• Records supplied:
>>>

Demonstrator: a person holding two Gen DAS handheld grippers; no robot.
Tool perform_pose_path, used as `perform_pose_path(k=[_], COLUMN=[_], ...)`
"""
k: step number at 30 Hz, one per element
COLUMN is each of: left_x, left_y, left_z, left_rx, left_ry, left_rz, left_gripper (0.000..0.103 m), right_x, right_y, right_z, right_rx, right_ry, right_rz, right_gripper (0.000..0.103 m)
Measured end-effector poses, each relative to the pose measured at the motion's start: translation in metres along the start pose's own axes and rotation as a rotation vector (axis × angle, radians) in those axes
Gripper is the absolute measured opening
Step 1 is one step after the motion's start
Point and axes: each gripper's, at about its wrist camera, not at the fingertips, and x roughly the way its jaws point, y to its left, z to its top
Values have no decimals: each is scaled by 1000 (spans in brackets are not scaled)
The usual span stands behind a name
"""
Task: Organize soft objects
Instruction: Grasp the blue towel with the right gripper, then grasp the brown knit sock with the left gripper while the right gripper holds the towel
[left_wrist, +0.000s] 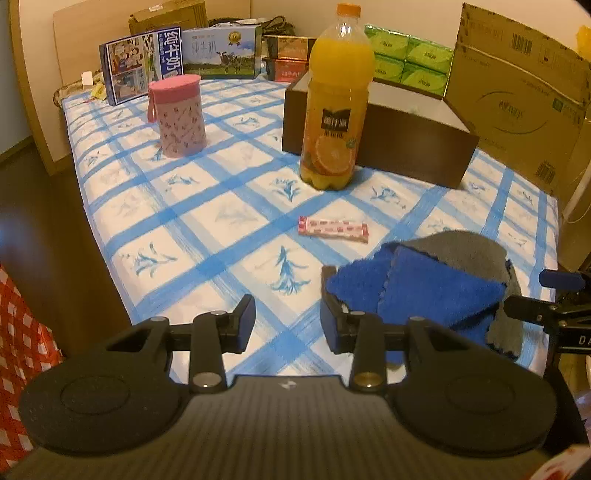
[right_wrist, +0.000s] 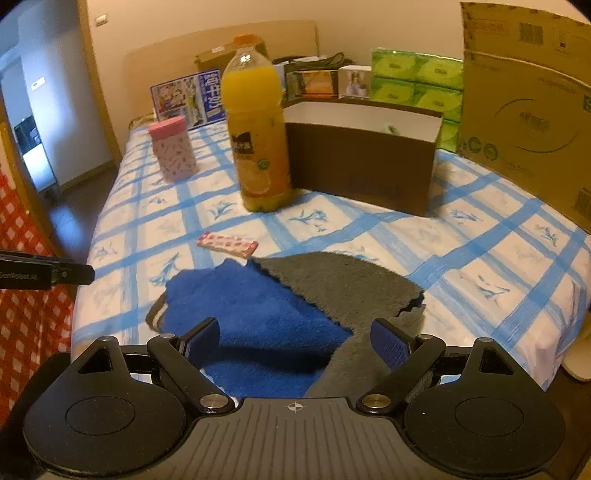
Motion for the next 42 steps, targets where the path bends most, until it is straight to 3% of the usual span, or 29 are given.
perform_pose_path(k=[7, 14, 16, 20, 21, 23, 27, 35, 42], left_x=[6, 14, 18, 24, 25, 28, 30, 31, 30], left_y=[-2, -2, -1, -1, -1, 0, 2, 1, 1], left_z=[-6, -7, -8, -10, -11, -11, -11, -8, -7], left_rx=[8, 2, 3, 2, 1, -1, -9, -11, -16], left_ry=[18, 35, 45, 61, 65, 70, 71, 61, 56], left_rz=[-7, -9, -8, -10, -9, -6, -1, -10, -16], left_gripper=[35, 35, 35, 35, 35, 35, 35, 35, 35], right_x=[12, 38, 50, 67, 67, 62, 34, -42, -73], right_y=[33, 51, 51, 48, 46, 42, 20, -52, -82], right_z=[-11, -22, -26, -34, -34, -30, -6, 68, 95], right_rx=[-217, -496, -549, -610, -609, -589, -429, 44, 180], right_ry=[-12, -17, 4, 54, 53, 43, -54, -361, -477], right_rz=[-24, -106, -117, -89, -72, -37, 31, 103, 91], right_gripper=[89, 89, 85, 51, 36, 7, 6, 6, 6])
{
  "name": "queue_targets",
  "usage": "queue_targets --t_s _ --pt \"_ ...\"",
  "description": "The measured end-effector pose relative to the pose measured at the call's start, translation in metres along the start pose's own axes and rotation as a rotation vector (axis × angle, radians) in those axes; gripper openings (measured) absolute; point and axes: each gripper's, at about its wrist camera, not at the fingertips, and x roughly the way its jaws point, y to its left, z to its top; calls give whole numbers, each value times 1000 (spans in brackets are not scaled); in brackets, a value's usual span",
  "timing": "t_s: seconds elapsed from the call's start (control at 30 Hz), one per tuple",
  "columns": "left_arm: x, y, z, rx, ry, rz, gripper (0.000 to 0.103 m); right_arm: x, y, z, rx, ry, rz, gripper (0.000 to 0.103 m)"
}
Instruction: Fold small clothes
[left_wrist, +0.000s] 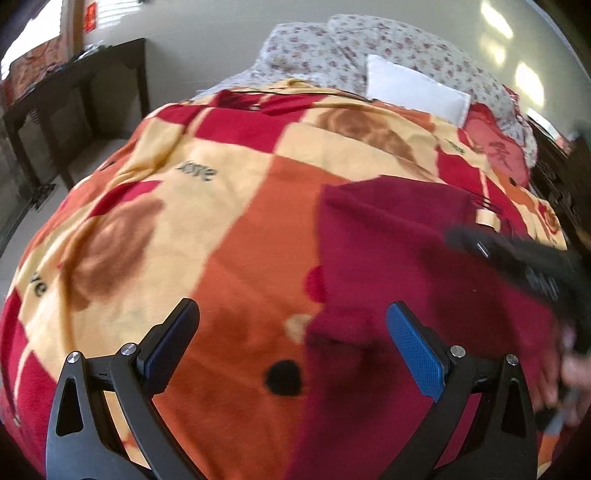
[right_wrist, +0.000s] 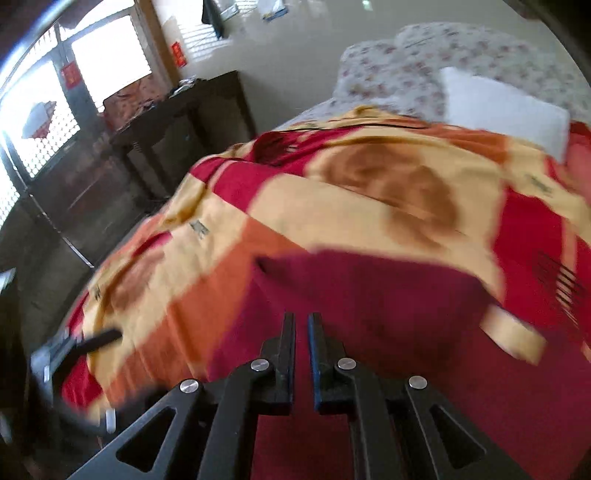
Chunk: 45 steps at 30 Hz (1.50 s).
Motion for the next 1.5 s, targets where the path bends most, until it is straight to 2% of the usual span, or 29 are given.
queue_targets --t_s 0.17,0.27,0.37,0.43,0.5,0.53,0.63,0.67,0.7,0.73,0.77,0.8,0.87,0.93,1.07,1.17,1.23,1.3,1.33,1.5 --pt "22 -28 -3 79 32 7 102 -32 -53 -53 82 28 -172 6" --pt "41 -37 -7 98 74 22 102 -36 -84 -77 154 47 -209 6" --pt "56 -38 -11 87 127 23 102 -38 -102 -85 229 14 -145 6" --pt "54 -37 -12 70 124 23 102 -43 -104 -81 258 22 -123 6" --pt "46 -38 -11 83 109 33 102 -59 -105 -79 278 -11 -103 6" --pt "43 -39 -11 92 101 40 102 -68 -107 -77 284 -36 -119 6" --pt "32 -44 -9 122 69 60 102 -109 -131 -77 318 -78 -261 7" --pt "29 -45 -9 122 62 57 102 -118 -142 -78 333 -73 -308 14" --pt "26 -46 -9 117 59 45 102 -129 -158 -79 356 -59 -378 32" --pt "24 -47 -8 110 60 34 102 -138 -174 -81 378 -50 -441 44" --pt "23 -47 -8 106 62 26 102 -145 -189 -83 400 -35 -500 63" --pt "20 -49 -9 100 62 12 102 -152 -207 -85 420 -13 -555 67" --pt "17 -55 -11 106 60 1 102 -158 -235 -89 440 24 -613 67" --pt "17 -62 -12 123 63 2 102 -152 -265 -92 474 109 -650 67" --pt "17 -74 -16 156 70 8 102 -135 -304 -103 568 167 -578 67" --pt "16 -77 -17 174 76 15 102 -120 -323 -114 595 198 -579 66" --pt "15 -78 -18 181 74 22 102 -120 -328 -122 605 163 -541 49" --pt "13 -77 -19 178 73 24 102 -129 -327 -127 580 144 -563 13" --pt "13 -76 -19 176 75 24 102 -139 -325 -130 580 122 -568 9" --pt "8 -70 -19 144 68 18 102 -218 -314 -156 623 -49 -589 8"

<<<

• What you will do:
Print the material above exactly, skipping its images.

• Result of the exercise:
Demonstrator: a person holding two Gen DAS handheld grippers; no robot.
Tool perform_pose_path, used as `perform_pose_path(k=[_], COLUMN=[_], ...)`
"""
k: step number at 30 Hz, one per element
COLUMN is each of: left_x, left_y, left_z, left_rx, left_ry, left_rz, left_gripper (0.000..0.103 m), right_x, right_y, right_z, right_rx, right_ry, right_rz, right_gripper (0.000..0.103 m)
Measured end-effector poses, each relative to the pose measured at the motion's start: translation in metres along the start pose's own axes and rotation as a rotation vector (axis × angle, radians) in those axes
Gripper is the absolute measured opening
Step 1 is one step after the motion's start
Point and axes: each gripper's, at about its wrist camera, not at the fingertips, and x roughly the way its jaws point, y to its left, z to its top
Values have no decimals: each is scaled by 1000 (spans in brackets are not scaled)
The usual span stands behind a name
"""
Task: Organize soft objects
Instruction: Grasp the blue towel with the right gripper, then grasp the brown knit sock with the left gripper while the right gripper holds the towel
[left_wrist, +0.000s] 
[right_wrist, +0.000s] 
Motion for the next 42 steps, targets where the path bends most, until it is straight to 3% of the usual span, or 29 are given.
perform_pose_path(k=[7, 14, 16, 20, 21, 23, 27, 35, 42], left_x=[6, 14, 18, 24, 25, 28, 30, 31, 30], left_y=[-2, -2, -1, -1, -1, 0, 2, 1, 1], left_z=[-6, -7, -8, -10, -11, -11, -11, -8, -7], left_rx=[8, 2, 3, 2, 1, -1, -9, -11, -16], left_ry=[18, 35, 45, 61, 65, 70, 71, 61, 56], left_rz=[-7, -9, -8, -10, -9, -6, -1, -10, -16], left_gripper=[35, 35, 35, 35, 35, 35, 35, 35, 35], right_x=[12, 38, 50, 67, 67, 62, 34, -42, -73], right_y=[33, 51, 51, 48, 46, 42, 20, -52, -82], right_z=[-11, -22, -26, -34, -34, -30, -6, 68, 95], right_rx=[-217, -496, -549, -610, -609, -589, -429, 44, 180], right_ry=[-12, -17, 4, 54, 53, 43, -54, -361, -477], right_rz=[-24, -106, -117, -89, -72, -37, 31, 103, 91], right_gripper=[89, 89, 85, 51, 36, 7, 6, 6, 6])
{
  "name": "queue_targets",
  "usage": "queue_targets --t_s _ --pt \"_ ...\"",
  "description": "The measured end-effector pose relative to the pose measured at the call's start, translation in metres along the start pose's own axes and rotation as a rotation vector (axis × angle, radians) in those axes; gripper openings (measured) absolute; point and axes: each gripper's, at about its wrist camera, not at the fingertips, and x roughly the way its jaws point, y to its left, z to its top; calls give whole numbers, each value times 1000 (spans in brackets are not scaled); in brackets, a value's usual span",
  "timing": "t_s: seconds elapsed from the call's start (control at 30 Hz), one per tuple",
  "columns": "left_arm: x, y, z, rx, ry, rz, gripper (0.000 to 0.103 m); right_arm: x, y, z, rx, ry, rz, gripper (0.000 to 0.103 m)"
}
Instruction: Fold small clothes
[left_wrist, +0.000s] 
[right_wrist, +0.000s] 
Chunk: 45 steps at 30 Hz (1.50 s).
Motion for the next 1.5 s, targets where the path bends most, until it is straight to 2% of the usual span, or 29 are given.
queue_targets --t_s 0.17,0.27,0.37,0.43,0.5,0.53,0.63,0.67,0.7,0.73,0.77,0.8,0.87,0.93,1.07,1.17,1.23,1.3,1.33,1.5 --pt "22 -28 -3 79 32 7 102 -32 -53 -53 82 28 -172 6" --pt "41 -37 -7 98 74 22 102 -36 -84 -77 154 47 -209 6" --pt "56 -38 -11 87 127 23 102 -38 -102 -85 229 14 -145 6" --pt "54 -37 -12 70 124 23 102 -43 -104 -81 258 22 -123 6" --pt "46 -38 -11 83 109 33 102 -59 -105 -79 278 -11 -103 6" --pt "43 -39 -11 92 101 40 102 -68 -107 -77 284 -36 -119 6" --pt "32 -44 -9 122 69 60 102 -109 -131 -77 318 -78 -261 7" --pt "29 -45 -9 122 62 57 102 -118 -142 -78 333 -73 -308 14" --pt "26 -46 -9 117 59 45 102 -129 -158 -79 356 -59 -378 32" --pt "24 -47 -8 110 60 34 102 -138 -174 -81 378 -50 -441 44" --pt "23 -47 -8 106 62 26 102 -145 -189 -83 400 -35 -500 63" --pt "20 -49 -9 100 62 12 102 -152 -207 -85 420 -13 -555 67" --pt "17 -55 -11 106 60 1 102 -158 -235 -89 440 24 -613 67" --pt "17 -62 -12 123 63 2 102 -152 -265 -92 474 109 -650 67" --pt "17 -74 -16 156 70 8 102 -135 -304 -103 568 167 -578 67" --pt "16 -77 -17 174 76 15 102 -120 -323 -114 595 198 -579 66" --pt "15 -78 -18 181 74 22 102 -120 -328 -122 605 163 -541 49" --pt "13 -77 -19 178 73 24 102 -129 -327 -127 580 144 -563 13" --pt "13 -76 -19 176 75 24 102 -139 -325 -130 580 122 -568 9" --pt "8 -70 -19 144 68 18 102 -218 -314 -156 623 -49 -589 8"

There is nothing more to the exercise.